The hacker had shared the screenshots of his discovery with Motherboard, after which, Motherboard also verified the breach.

After being notified of the matter, Family Orbit confirmed the breach whilst explaining about the fix.

While the firm claims to provide the “best parental control app,” they supposedly failed at maintaining their own data security.

Fortunately, the firm resolved the glitch before a bad actor could exploit it.

Nonetheless, this isn’t the first time that a spyware firm became vulnerable.

*Source: Latest Hacking News, September 01, 2018

https://latesthackingnews.com/2018/09/01/spyware-firm-family-orbit-exposed-281gbs-of-childrens-data-and-photos/


Fiserv Flaw Left Personal Data of Hundreds of Banks Customers Exposed*:

Fiserv – a financial service technology provider firm – has recently patched a security flaw in its web platform.

As discovered by a researcher, the Fiserv flaw leaked personal and financial details of customers from hundreds of banks.

A researcher discovered the flaw a couple of weeks ago when he logged into a local bank system that used Fiserv.

According to his findings, he could view any other customer’s details by simply changing a particular “event number” in the page script.

KrebsOnSecurity went on to confirm Hermansen’s findings about the Fiserv flaw.

They also found similar behavior happening at two other small local banks using Fiserv.
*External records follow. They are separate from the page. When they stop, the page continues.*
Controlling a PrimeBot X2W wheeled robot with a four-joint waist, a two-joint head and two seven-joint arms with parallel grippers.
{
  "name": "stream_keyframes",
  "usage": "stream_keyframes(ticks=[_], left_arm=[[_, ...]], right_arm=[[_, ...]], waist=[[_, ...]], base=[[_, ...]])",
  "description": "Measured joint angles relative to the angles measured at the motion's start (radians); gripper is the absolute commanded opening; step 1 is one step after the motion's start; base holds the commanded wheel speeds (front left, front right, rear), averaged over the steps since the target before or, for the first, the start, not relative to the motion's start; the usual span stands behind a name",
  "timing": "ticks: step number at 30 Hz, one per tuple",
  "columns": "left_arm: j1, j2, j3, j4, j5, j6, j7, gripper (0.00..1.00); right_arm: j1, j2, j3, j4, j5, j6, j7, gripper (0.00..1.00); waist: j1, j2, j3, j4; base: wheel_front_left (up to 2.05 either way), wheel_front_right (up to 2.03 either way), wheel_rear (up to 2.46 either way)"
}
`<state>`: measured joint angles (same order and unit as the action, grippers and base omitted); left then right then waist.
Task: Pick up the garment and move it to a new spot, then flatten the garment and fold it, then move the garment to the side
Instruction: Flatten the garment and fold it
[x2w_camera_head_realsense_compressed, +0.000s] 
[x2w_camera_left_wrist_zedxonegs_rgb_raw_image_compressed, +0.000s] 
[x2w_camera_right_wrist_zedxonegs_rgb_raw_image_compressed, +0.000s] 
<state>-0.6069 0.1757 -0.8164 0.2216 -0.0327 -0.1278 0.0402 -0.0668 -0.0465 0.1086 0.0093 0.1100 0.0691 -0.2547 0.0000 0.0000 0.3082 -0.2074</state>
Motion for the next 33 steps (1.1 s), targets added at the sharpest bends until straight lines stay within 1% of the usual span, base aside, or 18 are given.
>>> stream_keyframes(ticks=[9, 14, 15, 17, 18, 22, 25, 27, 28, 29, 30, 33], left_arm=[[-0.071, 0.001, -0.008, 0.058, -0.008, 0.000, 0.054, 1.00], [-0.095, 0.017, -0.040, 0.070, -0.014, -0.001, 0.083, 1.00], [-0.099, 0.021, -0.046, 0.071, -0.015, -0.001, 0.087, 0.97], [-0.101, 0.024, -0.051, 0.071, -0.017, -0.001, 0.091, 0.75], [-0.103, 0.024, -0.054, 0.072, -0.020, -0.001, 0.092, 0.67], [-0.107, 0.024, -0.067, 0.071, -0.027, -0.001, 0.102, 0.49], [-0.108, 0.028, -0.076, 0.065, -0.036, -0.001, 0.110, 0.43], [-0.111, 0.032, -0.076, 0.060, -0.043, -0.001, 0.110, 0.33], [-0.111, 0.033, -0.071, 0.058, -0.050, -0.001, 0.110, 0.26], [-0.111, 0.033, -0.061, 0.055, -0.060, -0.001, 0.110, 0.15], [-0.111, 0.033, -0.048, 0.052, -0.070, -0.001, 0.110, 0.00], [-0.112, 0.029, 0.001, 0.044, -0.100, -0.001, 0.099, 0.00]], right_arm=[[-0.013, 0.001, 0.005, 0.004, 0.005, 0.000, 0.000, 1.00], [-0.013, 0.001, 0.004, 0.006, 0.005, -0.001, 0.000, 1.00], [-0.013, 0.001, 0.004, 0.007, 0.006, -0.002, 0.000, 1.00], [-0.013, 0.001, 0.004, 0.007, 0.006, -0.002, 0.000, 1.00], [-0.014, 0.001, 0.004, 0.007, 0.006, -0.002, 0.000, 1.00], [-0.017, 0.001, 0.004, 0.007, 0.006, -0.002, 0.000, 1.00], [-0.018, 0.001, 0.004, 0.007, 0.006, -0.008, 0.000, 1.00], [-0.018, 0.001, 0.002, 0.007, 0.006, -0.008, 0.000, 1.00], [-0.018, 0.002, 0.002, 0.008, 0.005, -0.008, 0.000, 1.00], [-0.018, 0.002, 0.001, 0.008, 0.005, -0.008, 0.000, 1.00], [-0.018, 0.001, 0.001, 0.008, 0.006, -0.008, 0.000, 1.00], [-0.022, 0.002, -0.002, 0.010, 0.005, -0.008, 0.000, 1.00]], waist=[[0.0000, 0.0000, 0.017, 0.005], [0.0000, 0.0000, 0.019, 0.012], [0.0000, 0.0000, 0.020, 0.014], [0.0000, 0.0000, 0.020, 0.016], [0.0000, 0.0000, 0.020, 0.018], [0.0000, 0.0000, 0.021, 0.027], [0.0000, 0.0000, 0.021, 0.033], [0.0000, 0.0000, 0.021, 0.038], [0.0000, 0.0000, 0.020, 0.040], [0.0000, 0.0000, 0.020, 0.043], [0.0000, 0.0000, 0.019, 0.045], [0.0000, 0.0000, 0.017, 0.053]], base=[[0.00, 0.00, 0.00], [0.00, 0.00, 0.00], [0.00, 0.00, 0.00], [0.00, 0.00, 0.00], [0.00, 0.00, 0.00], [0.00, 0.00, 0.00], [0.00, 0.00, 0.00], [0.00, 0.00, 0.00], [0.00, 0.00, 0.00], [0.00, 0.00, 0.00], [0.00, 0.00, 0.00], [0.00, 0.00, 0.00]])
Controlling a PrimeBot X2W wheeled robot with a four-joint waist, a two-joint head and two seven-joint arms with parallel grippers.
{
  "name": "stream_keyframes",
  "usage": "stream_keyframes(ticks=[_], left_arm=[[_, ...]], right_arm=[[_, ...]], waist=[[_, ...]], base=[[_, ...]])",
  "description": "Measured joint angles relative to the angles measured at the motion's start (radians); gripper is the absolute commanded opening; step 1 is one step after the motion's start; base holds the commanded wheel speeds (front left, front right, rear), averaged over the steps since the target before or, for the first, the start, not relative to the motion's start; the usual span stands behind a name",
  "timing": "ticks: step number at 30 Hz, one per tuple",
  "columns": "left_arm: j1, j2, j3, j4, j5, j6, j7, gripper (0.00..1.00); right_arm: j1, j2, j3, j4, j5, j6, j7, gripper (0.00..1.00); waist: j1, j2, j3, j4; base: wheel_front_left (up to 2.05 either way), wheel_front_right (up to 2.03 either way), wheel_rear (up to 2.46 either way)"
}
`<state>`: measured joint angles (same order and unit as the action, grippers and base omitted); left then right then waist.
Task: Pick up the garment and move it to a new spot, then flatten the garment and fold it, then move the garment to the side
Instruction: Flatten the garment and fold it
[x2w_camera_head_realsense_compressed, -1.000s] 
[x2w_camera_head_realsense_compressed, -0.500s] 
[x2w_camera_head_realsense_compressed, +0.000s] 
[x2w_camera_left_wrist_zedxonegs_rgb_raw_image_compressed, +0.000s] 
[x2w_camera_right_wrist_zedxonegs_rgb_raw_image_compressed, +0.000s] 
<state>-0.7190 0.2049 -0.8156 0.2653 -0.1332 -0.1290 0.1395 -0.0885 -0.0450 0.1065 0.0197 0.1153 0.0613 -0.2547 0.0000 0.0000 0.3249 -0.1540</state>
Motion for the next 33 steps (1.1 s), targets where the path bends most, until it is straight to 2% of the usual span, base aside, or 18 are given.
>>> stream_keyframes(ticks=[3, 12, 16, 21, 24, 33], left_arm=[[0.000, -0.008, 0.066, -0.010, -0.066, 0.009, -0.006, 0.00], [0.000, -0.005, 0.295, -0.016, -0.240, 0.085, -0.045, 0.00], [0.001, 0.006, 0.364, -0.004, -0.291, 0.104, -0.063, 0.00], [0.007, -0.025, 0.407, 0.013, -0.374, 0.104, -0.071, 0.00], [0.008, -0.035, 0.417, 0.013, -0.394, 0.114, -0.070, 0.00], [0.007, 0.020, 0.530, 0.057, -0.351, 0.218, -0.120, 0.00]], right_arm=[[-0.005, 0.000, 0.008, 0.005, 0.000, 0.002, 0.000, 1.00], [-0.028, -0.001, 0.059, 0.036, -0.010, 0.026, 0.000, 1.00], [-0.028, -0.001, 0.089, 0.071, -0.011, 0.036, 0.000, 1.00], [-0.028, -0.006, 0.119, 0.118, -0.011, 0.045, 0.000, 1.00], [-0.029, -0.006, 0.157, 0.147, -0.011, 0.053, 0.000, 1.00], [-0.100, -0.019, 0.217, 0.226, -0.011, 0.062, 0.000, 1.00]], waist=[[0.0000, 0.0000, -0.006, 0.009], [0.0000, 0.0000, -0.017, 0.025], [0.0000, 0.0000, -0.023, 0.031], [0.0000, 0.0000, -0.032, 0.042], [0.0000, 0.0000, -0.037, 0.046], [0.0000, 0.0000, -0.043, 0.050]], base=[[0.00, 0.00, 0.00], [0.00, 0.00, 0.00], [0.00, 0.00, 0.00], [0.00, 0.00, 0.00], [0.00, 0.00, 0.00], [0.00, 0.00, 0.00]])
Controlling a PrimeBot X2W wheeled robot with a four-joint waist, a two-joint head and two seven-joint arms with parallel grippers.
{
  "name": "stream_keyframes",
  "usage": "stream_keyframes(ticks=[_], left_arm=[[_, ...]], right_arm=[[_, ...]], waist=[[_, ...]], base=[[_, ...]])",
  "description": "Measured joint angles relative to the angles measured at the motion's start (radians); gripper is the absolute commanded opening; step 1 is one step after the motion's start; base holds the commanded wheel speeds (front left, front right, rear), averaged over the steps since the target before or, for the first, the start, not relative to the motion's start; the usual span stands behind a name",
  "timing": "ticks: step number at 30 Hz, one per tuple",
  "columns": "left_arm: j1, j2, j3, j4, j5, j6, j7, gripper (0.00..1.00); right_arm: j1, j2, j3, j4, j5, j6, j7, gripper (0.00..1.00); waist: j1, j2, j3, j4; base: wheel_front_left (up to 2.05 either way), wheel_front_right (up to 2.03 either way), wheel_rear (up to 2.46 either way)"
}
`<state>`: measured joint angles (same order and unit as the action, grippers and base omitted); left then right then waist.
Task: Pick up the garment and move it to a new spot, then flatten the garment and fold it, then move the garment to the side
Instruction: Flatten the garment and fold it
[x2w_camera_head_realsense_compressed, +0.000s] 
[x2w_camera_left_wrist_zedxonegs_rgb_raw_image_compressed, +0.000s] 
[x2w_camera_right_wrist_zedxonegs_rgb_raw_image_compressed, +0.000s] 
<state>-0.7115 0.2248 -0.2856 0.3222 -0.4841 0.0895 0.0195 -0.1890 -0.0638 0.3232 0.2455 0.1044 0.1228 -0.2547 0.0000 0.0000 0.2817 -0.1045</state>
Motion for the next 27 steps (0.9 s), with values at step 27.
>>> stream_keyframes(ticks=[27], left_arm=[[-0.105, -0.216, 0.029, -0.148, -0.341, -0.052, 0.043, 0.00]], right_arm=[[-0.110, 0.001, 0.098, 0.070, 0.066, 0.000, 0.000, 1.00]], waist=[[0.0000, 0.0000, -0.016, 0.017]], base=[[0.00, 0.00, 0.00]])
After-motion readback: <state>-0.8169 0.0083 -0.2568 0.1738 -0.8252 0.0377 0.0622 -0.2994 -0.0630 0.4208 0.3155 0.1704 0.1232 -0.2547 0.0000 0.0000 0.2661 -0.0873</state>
It was then safe to deduce that almost all banks using Fiserv would be vulnerable to the flaw.

The Fiserv flaw discovered by Hermansen was in no way a negligible one.

A slight change of the digits allegedly exposed other users’ details to anyone.

Considering the critical nature of the glitch, Hermansen first tried to inform his bank and Fiserv authorities.

However, he remained unsure about whether the flaw was being addressed or not.

Fiserv did not mention the number of banks using their web platform, but it is estimated that around 1700 banks use Fiserv’s retail platform.